# [DATASET EXTRACT]

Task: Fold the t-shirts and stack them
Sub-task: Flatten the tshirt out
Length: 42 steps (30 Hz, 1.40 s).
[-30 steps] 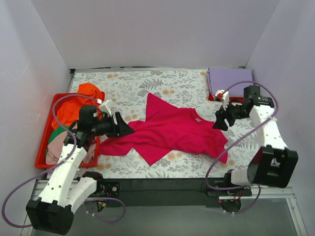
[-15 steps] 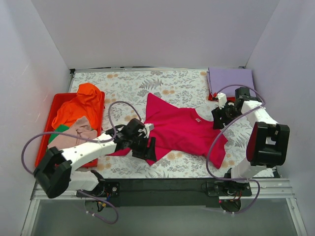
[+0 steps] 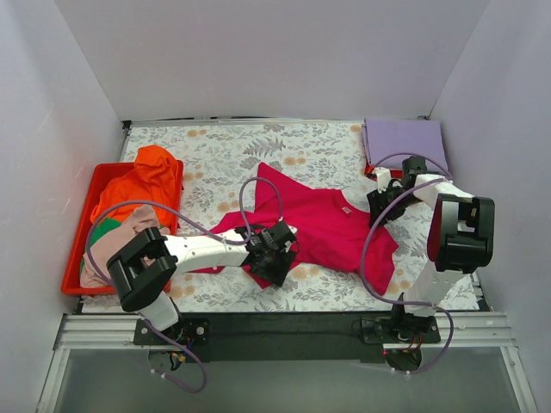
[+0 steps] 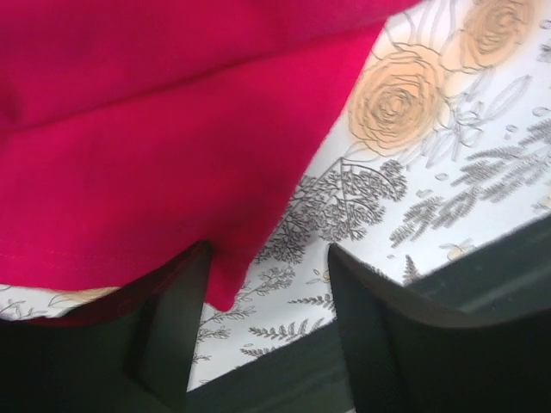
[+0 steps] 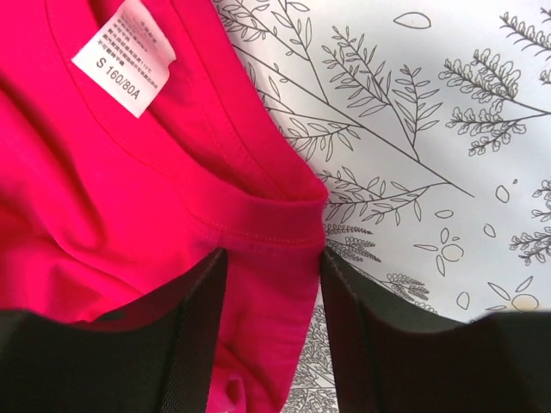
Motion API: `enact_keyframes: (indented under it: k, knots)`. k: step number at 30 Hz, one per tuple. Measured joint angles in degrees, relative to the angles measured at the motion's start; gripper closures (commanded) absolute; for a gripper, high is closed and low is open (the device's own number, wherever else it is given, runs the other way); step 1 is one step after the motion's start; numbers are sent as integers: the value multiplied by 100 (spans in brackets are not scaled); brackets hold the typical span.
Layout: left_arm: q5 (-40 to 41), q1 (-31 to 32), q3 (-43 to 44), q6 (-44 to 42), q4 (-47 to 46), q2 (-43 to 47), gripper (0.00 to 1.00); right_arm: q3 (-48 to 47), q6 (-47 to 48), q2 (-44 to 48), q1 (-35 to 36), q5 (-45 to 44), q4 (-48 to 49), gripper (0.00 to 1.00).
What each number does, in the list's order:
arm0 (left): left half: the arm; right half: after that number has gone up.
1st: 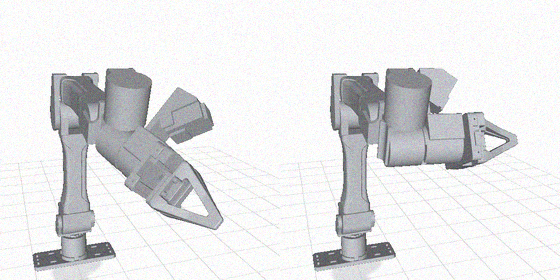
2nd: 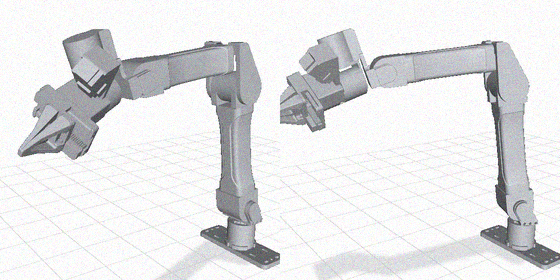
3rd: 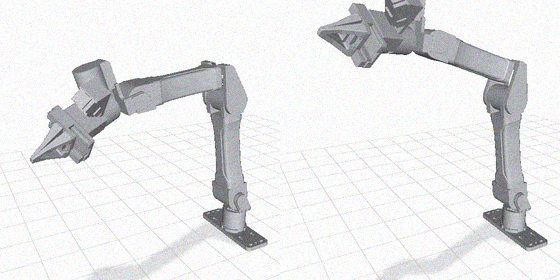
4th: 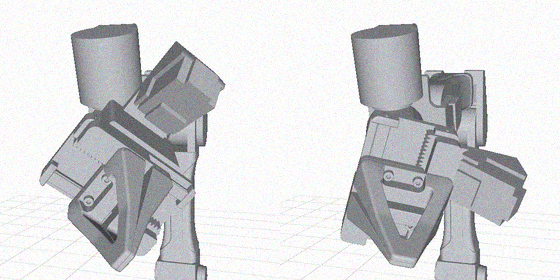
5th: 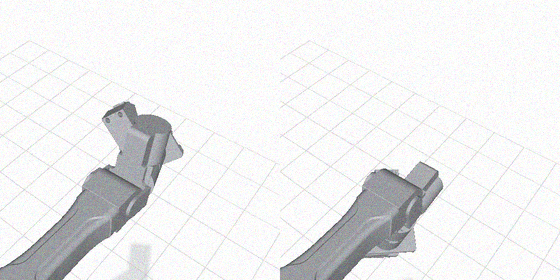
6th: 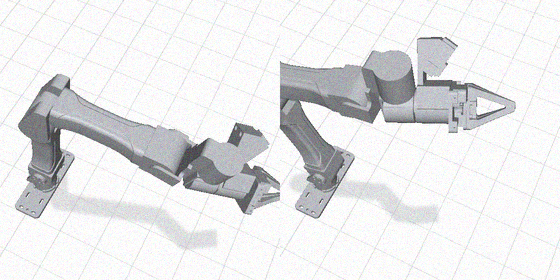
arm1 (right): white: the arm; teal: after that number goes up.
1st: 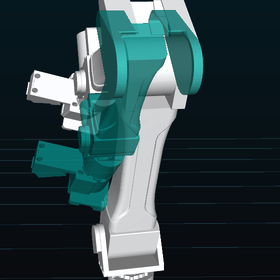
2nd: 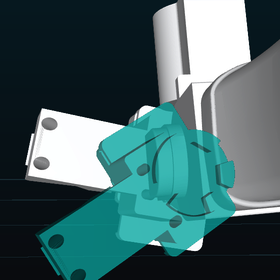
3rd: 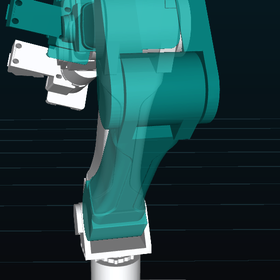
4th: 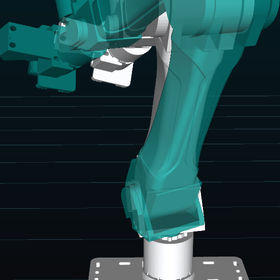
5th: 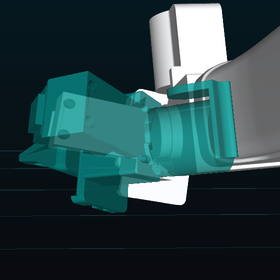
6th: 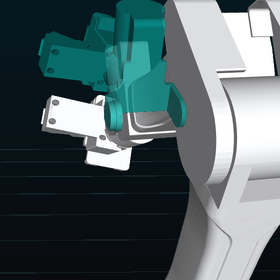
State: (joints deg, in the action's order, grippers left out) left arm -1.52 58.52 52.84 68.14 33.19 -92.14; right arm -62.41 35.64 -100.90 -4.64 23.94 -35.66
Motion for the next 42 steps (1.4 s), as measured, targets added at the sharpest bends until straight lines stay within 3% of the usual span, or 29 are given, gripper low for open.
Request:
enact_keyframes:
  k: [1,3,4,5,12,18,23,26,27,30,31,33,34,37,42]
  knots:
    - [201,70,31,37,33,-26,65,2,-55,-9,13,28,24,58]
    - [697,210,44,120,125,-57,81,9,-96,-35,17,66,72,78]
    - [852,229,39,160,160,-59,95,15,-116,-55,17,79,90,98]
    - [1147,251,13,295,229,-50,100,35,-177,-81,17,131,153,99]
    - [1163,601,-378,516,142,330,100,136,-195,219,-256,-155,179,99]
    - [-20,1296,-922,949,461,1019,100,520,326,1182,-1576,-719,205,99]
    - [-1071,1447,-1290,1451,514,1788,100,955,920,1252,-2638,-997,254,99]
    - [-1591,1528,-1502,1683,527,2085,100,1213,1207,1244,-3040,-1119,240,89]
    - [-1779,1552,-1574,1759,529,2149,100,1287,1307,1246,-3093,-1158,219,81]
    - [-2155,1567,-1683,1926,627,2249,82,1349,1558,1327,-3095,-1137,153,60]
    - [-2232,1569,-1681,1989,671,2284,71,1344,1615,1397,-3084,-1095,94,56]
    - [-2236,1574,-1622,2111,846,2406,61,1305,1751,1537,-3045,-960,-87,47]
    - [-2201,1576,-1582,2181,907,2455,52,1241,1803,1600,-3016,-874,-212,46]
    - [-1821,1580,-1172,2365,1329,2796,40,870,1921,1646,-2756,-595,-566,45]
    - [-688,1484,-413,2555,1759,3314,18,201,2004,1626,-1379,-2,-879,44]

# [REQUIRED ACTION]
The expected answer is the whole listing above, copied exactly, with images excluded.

# [EXERCISE ANSWER]
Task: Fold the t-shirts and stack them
Sub-task: Flatten the tshirt out
Length: 42 steps (30 Hz, 1.40 s).
[-30 steps] 
[-15 steps] 
[+0 steps] 
[+0 steps] 
[+0 steps] 
Motion API: `enact_keyframes: (indented under it: k, knots)`. k: step number at 30 Hz, one per tuple. Measured joint angles in degrees, relative to the angles measured at the motion's start; gripper closures (commanded) absolute; for a gripper, high is closed and low is open (the device's own number, wherever else it is given, runs the other way); step 1 is one step after the motion's start; numbers are sent as integers: the value multiplied by 100 (spans in brackets are not scaled); brackets hold the typical span.
Layout: left_arm: q5 (-40 to 41), q1 (-31 to 32), q3 (-43 to 44), q6 (-44 to 42), q4 (-47 to 46), q2 (-43 to 47), gripper (0.00 to 1.00); right_arm: q3 (-48 to 47), q6 (-47 to 48), q2 (-44 to 48), q1 (-35 to 36), q5 (-45 to 44), q4 (-48 to 49), gripper (0.00 to 1.00).
What each number does, in the list's order:
arm0 (left): left half: the arm; right half: after that number has gone up.
1st: 
2nd: 
3rd: 
4th: 
5th: 
6th: 
arm1 (right): white: the arm; teal: after that number goes up.
1st: 
2nd: 
3rd: 
4th: 
5th: 
6th: 
State: (joints deg, in the action's order, grippers left out) left arm -1.52 58.52 52.84 68.14 33.19 -92.14; right arm -62.41 35.64 -100.90 -4.64 23.94 -35.66
Motion for the next 42 steps (1.4 s), as measured, targets added at the sharpest bends until straight lines stay within 3% of the usual span, or 29 are given, gripper low for open.
Request:
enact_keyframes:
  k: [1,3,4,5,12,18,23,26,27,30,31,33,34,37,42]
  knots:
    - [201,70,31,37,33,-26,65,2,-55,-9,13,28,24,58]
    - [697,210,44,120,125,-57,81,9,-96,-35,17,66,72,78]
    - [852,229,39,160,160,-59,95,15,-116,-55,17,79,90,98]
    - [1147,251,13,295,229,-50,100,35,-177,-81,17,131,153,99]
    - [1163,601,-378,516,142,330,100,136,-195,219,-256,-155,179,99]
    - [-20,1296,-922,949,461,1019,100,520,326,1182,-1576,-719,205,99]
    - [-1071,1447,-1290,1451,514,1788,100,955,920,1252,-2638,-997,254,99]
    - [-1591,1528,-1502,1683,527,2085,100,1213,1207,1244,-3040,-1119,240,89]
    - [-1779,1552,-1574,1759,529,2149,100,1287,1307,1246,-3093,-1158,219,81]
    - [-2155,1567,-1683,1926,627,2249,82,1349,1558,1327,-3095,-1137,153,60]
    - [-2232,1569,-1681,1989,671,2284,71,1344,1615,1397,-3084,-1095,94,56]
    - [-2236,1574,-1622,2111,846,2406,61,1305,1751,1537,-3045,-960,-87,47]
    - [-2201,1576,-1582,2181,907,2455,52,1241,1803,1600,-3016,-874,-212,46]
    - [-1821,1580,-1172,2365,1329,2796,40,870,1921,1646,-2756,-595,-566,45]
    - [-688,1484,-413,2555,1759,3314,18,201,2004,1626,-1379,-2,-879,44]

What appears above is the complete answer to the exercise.